Tally swallowed, trying to imagine whatever was in there, flattened and buried for centuries in the dark.
“The forest’s a lot clearer around here,” David said. “Easier to work through. I’m just worried about these boulders collapsing if we start prying rails up.”
“They look pretty solid.”
“Oh, yeah? Check this out,” David said. He stepped off his board onto a boulder, and deftly climbed to a spot that lay shadowed in the setting sun.
Tally angled her board closer and jumped onto a large rock next to David. When her eyes adjusted to the darkness, she saw that a long space extended back between the boulders. David crawled inside, his feet disappearing into the darkness.
“Come on,” his voice called.
“Um, there isn’t really a trainload of dead Rusties in there, right?”
“Not that I’ve found. But today might be our lucky day.”
Tally rolled her eyes and lowered herself onto her belly. She crawled inside, the cool weight of the rocks settling over her.
A light flicked on ahead. She could see David sitting up in a small space, a flashlight glowing in his hand. She pulled herself in and took a seat next to him on a flat bit of rock. Giant shapes were stacked above them. “So the tunnel didn’t collapse completely.”

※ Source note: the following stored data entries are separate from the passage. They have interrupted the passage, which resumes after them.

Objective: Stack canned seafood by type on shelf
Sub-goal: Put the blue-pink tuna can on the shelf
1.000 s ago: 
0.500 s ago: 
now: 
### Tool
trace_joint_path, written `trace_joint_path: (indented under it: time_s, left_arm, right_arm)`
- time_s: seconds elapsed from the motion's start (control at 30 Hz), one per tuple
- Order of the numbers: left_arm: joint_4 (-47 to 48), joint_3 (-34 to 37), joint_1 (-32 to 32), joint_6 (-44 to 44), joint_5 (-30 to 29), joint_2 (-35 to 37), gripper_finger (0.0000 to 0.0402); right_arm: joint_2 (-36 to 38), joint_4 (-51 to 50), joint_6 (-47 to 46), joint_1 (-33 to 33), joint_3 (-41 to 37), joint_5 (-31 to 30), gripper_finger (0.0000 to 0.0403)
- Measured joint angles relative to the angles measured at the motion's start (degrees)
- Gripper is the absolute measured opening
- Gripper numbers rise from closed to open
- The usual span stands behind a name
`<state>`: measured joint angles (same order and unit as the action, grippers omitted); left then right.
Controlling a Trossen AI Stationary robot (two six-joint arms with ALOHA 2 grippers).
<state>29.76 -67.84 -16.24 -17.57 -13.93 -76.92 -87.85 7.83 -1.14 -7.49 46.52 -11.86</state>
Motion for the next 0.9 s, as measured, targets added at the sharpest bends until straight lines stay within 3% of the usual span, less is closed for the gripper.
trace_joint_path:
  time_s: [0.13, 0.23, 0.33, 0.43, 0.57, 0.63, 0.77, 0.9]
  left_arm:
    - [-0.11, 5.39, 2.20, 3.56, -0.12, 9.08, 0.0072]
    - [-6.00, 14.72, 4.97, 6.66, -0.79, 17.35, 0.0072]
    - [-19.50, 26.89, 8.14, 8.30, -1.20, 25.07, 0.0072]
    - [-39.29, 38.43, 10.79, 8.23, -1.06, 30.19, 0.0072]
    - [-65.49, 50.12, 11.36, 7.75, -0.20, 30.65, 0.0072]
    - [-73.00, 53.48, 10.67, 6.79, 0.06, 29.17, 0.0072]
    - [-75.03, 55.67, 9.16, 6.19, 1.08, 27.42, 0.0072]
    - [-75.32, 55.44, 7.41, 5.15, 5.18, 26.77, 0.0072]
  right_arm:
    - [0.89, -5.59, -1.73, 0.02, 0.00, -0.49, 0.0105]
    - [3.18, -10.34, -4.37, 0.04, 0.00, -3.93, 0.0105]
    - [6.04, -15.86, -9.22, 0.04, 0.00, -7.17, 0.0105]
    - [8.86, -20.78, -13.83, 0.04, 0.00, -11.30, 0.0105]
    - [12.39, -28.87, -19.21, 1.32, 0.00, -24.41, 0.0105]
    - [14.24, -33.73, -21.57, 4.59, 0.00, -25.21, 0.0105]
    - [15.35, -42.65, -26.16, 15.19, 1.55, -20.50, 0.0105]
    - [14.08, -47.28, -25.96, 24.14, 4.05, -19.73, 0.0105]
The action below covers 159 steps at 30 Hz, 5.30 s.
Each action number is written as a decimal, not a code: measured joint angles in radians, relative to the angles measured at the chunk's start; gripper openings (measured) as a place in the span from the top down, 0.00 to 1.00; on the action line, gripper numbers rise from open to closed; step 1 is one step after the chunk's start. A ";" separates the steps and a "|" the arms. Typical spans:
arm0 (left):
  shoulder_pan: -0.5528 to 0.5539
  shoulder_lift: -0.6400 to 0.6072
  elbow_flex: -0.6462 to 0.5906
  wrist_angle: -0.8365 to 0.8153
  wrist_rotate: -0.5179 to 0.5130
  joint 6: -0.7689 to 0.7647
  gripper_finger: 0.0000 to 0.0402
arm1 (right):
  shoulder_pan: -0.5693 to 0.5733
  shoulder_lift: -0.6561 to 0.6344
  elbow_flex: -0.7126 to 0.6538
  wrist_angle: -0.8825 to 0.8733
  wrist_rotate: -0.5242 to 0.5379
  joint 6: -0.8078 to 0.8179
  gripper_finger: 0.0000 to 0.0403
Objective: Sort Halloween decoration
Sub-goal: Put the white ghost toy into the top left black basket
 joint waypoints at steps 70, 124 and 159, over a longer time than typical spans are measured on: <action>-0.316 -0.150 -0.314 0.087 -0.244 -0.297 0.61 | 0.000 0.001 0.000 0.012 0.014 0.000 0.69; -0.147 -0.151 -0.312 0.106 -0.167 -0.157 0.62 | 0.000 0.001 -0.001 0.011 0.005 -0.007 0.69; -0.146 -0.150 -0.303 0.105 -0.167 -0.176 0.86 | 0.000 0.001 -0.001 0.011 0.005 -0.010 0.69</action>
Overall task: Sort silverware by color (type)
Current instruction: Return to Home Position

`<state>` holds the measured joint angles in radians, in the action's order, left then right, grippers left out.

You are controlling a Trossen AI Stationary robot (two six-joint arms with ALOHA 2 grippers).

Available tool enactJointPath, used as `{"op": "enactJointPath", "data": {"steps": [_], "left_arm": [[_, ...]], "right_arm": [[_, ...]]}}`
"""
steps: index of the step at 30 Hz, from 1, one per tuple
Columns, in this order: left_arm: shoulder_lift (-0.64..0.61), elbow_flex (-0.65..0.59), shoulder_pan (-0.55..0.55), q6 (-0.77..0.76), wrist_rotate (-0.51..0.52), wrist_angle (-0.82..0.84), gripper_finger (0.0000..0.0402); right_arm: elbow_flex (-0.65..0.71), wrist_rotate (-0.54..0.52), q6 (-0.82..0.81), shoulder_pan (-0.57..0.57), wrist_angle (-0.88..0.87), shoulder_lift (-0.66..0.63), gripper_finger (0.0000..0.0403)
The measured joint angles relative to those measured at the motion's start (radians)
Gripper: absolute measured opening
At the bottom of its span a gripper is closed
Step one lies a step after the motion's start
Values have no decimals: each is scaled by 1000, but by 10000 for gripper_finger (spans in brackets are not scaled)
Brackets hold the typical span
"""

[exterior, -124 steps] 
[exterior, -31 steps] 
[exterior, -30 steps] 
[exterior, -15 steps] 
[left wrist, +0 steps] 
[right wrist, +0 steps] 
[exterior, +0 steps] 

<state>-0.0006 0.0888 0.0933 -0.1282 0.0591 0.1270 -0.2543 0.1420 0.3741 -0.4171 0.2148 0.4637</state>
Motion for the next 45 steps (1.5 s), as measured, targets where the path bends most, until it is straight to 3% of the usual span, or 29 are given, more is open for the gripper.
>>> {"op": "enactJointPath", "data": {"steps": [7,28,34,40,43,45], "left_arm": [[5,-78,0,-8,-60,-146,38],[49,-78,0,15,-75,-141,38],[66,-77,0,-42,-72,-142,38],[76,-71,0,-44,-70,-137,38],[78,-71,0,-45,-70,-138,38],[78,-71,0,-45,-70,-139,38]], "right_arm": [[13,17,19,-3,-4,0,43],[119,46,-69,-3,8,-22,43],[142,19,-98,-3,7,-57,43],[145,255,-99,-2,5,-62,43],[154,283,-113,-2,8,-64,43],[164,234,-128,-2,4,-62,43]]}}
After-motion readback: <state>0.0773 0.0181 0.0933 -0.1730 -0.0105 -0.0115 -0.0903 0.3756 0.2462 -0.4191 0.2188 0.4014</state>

“Not at all. The rock cracked into pieces, some big and some small.” David pointed the flashlight down through a chink between where they sat. Tally squinted into the darkness and saw a much bigger open space below. A glint of metal revealed a segment of track.
“Just think. If we could get down there,” David said, “we wouldn’t have to pull up all those vines. All that track just waiting for us.”
“Just a hundred tons of rock in the way, is all.”
He nodded. “Yeah, but it would be worth it.” He pointed the flashlight upward at his face, making himself hideous. “No one’s been down there for hundreds of years.”
“Great.” Tally’s skin tingled, her eyes picking out the dark fissures all around them. Maybe no human beings had been there for a long time, but lots of things liked to live in cool, dark caves.
“I keep thinking,” David said, “the whole thing might tumble open if we could just move the exact right boulder….”
“And not the exact wrong one, the one that makes the whole thing crush us?”
David laughed and pointed the flashlight so that it lit her face rather than his. “I thought you might say that.”
Tally peered through the darkness, trying to make out his expression. “What do you mean?”
“I can see that you’re struggling with this.”